What can be done? Technology and innovation may seem like the key to reviving productivity. After all, so much of our collective energy is focused on chasing the next device or app—and who can blame us? A single gadget can net a developer hundreds of millions of dollars, startups are sitting on mountains of cash and billionaires are popping up all over the place. Beyond that, decades of progress and international trade have lifted hundreds of millions out of poverty across the world and allowed advanced economies like Canada to become decidedly richer.

But take a step back for a second. Even with all of our groundbreaking technological advances, we haven’t cracked one per cent productivity growth on average since 2000. And even if what we have in store—driverless cars, artificial intelligence, smart farming or whatever—helps get that number up, the last 30 years have taught us that those gains are not a free lunch.

Many have been left behind in the name of progress and productivity. New innovations may create lots of jobs and huge amounts of wealth, but they often do so at the cost of disrupting entire sectors. Workers in industries like manufacturing, forestry and other traditional goods-producing sectors are at war with obsolescence. As a result, job losses, stagnant wages and rising inequality are now commonplace. It’s two steps forward, one step back.

Those steps backwards have real consequences on the economy and beyond. In my mind, economic disenfranchisement—and the anger that comes with it—is at least partly responsible for the global rise of populism and the leaders who weaponize that anger. That movement—just as much as low productivity growth itself—is now threatening Canada’s standard of living.

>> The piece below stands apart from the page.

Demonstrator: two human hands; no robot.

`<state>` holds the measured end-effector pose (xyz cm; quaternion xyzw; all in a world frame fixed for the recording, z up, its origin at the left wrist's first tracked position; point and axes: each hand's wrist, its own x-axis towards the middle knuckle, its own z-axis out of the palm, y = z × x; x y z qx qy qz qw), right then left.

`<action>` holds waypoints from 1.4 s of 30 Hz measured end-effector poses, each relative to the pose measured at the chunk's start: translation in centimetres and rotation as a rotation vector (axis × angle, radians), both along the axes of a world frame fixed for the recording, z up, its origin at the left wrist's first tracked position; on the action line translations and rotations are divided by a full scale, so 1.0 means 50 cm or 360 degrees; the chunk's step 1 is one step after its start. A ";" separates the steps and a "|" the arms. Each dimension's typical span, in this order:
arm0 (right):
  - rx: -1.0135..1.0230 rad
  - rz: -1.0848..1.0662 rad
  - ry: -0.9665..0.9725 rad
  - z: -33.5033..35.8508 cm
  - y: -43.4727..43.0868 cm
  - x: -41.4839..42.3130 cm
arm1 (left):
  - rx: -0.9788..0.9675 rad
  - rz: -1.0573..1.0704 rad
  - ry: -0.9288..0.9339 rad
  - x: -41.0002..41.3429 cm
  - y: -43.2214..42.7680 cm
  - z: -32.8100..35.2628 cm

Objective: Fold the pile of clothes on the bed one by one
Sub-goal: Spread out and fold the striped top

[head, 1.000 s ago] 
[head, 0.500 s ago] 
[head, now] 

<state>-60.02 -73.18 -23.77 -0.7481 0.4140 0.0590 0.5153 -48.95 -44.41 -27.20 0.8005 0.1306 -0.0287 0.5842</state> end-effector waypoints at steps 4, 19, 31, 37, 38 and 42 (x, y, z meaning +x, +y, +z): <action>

Productivity growth must be our collective imperative. Our well-being depends on it. But to blindly chase productivity without considering its potential negative consequences will simply lead to further deterioration of the systems and institutions that underpin our current prosperity. What we need now are sister programs designed to help people transition into the new economy and adapt to an ever-changing labour market: skills training, income supports, affordable childcare, flexible post-secondary education. We must realize that we can’t do things the way we’ve always done them—that simply would not be productive.